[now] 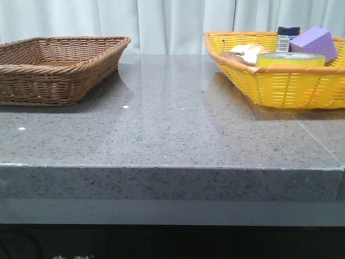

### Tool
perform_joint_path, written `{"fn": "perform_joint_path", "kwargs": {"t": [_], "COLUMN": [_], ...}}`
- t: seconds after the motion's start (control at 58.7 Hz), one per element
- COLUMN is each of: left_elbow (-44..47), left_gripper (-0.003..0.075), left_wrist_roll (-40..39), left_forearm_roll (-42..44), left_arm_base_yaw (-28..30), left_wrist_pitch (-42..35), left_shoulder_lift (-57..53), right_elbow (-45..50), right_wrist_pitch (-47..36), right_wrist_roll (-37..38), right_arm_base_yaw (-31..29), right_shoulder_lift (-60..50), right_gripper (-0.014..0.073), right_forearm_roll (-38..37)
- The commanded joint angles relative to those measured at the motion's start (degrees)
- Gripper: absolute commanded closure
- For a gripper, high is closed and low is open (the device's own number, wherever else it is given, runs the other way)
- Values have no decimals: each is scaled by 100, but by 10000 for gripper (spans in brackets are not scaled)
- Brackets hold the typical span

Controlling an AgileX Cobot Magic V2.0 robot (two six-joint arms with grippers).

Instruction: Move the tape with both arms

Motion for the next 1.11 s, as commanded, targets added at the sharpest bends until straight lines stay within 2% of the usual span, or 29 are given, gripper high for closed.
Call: {"fn": "perform_joint_path", "kwargs": {"t": [0.0, 0.341, 0.528, 0.767, 0.92, 1.091], "left_elbow": [227, 227, -39, -1258, -2156, -2796], "left_gripper": [740, 740, 740, 740, 740, 740], "left_wrist_roll": [-43, -43, -53, -53, -53, -53], "left_forearm_roll": [-22, -142, -284, -284, -284, -284], "left_arm_base_yaw": [15, 15, 15, 15, 15, 15], "left_wrist_pitch": [-457, -703, -1037, -809, -455, -538], "left_shoulder_lift": [-99, -99, -90, 418, 1425, 2511], "right_elbow": [-156, -155, -330, -1534, -2505, -3518], "right_wrist_pitch": [-453, -495, -902, -305, -36, 349], "right_wrist_roll": [-53, -53, -53, -53, -53, -53], "right_arm_base_yaw": [-34, -34, -34, -34, -34, -34], "right_shoulder_lift": [-116, -116, -111, 174, 991, 2054], "right_gripper": [662, 662, 662, 661, 661, 661], "right_forearm_roll": [14, 14, 53, 75, 80, 105]}}
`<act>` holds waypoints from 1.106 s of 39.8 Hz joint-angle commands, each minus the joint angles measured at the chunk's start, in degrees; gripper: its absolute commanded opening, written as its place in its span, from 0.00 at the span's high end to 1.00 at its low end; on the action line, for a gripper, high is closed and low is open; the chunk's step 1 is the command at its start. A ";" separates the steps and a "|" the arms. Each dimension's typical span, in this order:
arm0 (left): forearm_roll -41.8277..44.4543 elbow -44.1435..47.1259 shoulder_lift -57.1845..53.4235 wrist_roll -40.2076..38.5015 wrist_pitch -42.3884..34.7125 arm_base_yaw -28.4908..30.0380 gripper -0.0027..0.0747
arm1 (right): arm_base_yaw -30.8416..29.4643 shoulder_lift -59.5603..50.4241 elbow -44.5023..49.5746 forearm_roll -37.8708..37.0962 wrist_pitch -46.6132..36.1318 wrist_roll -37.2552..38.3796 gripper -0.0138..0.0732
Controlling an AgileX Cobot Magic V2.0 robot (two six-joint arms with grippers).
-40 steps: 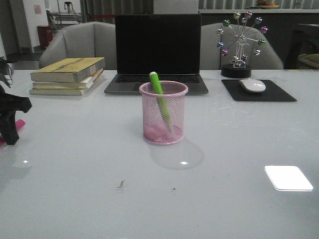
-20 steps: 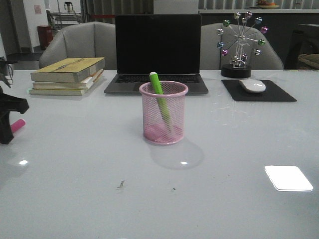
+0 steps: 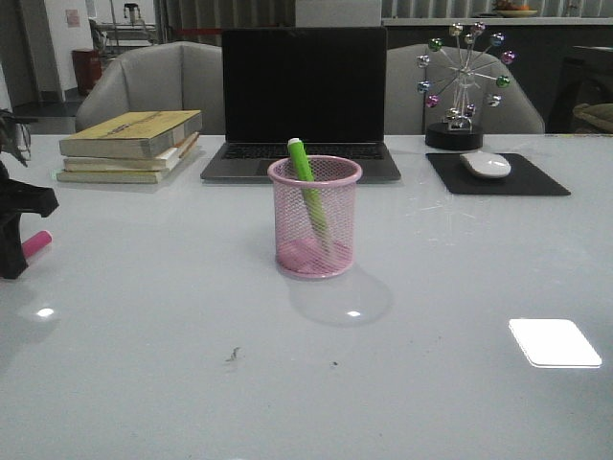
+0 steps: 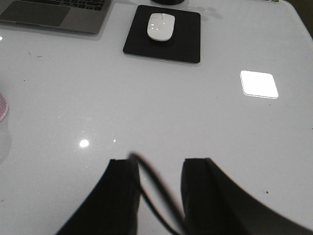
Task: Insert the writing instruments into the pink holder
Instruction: 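Lift the pink marker upright and carry it above the holder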
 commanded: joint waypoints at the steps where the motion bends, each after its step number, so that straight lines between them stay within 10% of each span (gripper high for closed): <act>1: -0.80 -4.22 -5.49 0.13 -2.22 -2.00 0.84 | -0.26 -0.43 -1.68 -0.33 -4.52 -0.55 0.44; 32: -8.16 -12.31 -26.12 0.13 -44.93 -26.98 0.84 | -0.26 -0.43 -1.68 -0.33 -4.52 -0.55 0.44; 44: -8.60 2.27 -26.00 -0.22 -72.02 -37.31 0.84 | -0.26 -0.43 -1.68 -0.33 -4.52 -0.55 0.44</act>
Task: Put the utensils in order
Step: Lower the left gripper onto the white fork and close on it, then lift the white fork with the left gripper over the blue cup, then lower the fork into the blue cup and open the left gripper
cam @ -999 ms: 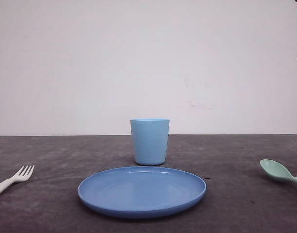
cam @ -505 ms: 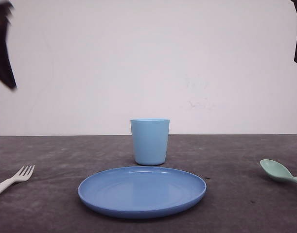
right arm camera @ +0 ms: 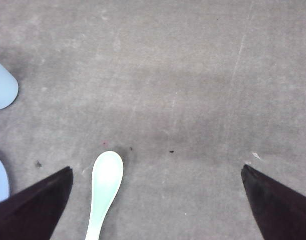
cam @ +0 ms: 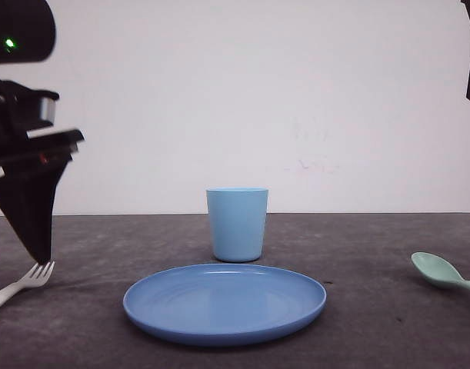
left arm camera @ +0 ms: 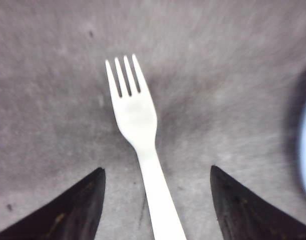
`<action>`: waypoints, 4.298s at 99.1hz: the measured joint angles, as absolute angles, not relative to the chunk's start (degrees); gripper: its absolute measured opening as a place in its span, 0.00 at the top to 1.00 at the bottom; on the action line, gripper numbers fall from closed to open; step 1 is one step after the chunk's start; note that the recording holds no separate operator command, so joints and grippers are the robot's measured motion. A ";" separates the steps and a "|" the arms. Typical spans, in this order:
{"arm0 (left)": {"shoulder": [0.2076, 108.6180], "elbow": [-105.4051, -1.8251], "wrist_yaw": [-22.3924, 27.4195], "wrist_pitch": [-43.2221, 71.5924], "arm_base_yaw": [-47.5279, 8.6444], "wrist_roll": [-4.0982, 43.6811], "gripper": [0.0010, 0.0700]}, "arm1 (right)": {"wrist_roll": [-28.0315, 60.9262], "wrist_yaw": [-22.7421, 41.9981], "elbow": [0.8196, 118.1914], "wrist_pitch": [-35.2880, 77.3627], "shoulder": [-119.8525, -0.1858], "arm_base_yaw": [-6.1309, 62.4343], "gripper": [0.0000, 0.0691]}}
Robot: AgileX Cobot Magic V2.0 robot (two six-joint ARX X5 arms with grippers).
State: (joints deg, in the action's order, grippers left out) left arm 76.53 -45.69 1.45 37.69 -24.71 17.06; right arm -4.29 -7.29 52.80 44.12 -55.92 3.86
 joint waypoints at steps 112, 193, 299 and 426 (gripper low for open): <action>83.68 -45.98 -2.20 34.52 -26.70 19.77 0.96 | -4.29 -7.29 52.80 44.45 -55.94 3.86 0.02; 72.49 -45.84 3.36 -15.42 -31.70 19.07 0.96 | -4.29 -7.29 52.80 44.42 -55.96 3.86 0.02; 103.24 -47.94 6.35 -51.24 -34.30 6.81 0.96 | -4.29 -7.29 52.80 44.42 -55.96 3.86 0.02; 94.08 -48.05 6.35 -40.49 -34.59 7.73 0.84 | -3.16 -7.57 52.80 45.74 -55.96 3.86 0.02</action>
State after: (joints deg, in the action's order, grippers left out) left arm 94.08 -48.05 6.35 -40.49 -34.59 7.73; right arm -3.16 -7.57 52.80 45.74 -55.96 3.86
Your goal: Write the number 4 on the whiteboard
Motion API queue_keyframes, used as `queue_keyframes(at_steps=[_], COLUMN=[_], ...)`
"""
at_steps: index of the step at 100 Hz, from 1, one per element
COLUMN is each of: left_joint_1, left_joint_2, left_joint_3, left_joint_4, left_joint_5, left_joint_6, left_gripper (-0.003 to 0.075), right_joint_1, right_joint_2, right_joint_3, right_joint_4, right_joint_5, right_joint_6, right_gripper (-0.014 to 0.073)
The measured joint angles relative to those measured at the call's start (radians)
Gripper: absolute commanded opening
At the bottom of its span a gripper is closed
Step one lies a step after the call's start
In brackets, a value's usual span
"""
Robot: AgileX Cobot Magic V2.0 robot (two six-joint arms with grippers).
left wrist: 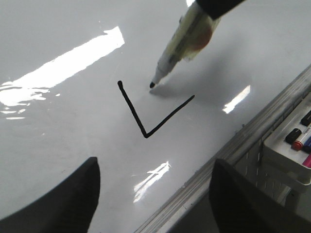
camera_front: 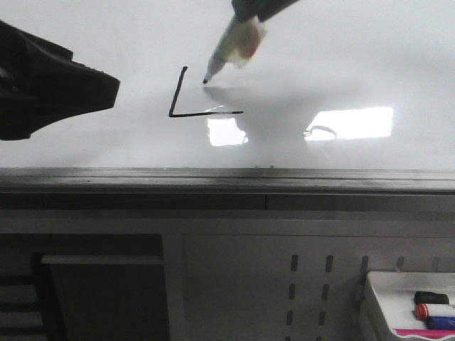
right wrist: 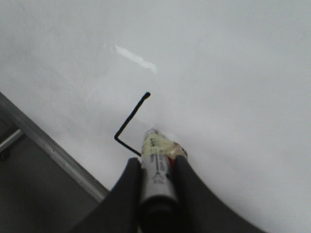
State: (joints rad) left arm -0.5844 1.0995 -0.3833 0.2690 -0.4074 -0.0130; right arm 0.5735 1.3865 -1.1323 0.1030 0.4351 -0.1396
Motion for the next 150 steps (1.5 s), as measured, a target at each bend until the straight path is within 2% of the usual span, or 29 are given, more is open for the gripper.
queue_keyframes(at_steps=[31,45,57,87,91,96,104,106,141,146,150], left_joint_1=[0.0,-0.002,-0.025,-0.043,-0.043,-0.043,-0.045,-0.047,-0.049,-0.049,-0.049], left_joint_2=[0.0,0.0,0.021,0.112,0.114,0.114,0.114,0.114,0.116,0.116,0.116], left_joint_3=[0.0,0.0,0.0,0.0,0.0,0.0,0.0,0.0,0.0,0.0,0.0], left_joint_4=[0.023,0.133,0.213,0.235,0.235,0.235,0.245,0.247,0.27,0.27,0.27], left_joint_5=[0.0,0.0,-0.007,-0.093,-0.098,-0.102,-0.107,-0.109,-0.116,-0.116,-0.116], left_joint_6=[0.0,0.0,0.0,0.0,0.0,0.0,0.0,0.0,0.004,0.004,0.004], left_gripper=[0.044,0.044,0.044,0.0434,0.0392,0.0281,0.002,-0.0019,-0.002,-0.002,-0.002], right_joint_1=[0.04,0.057,0.105,0.232,0.236,0.237,0.237,0.237,0.237,0.237,0.237], right_joint_2=[0.009,0.002,-0.02,-0.024,-0.024,-0.024,-0.024,-0.024,-0.024,-0.024,-0.024], right_joint_3=[0.055,0.059,0.038,0.0,0.0,0.0,-0.004,-0.004,-0.011,-0.011,-0.011], right_joint_4=[0.03,0.034,0.039,0.047,0.047,0.047,0.047,0.047,0.043,0.043,0.043], right_joint_5=[0.121,0.118,0.151,0.204,0.208,0.209,0.201,0.196,0.193,0.193,0.19], right_joint_6=[0.0,0.0,0.0,-0.001,-0.001,-0.002,-0.002,-0.002,-0.002,-0.002,-0.002], right_gripper=[-0.0064,-0.0064,-0.0064,-0.0064,-0.0064,-0.0064,-0.0064,-0.0064,-0.0059,-0.002,0.0055])
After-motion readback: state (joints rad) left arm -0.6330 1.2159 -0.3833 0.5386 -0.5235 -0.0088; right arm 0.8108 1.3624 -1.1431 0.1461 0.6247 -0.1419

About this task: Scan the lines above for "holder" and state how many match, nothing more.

Exercise result: 2